→ How to complete this task
Will you quote only the lines starting at the one that contains "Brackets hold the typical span" and ending with the last line of the listing below, inclusive?

→ Information shown
===
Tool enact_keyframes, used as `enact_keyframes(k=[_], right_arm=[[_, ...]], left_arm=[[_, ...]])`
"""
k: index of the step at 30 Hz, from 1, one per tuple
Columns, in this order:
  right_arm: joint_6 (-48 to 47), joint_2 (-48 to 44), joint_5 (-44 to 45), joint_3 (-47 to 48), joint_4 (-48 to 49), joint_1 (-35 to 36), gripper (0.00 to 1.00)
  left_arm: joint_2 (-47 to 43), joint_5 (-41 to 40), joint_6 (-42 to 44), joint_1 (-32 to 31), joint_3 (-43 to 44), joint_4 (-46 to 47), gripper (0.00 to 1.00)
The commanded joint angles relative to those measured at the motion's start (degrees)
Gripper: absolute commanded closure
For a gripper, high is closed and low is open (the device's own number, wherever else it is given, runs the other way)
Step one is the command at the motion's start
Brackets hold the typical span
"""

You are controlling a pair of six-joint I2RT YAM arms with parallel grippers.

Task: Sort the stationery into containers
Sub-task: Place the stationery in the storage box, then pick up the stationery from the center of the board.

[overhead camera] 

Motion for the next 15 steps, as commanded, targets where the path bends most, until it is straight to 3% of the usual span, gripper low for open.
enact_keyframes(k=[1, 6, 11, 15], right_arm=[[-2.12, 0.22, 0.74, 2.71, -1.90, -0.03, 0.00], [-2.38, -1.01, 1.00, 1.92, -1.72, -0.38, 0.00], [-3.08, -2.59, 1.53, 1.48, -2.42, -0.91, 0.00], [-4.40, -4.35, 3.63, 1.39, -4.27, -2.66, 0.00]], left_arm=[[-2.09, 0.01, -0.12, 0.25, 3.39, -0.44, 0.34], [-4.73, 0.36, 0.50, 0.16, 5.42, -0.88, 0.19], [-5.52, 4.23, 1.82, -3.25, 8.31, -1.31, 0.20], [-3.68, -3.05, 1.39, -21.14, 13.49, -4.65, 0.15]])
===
→ Written solution
Brackets hold the typical span
"""

You are controlling a pair of six-joint I2RT YAM arms with parallel grippers.

Task: Sort the stationery into containers
Sub-task: Place the stationery in the storage box, then pick up the stationery from the center of the board.

[overhead camera] 

Motion for the next 15 steps, as commanded, targets where the path bends most, until it is straight to 3% of the usual span, gripper low for open.
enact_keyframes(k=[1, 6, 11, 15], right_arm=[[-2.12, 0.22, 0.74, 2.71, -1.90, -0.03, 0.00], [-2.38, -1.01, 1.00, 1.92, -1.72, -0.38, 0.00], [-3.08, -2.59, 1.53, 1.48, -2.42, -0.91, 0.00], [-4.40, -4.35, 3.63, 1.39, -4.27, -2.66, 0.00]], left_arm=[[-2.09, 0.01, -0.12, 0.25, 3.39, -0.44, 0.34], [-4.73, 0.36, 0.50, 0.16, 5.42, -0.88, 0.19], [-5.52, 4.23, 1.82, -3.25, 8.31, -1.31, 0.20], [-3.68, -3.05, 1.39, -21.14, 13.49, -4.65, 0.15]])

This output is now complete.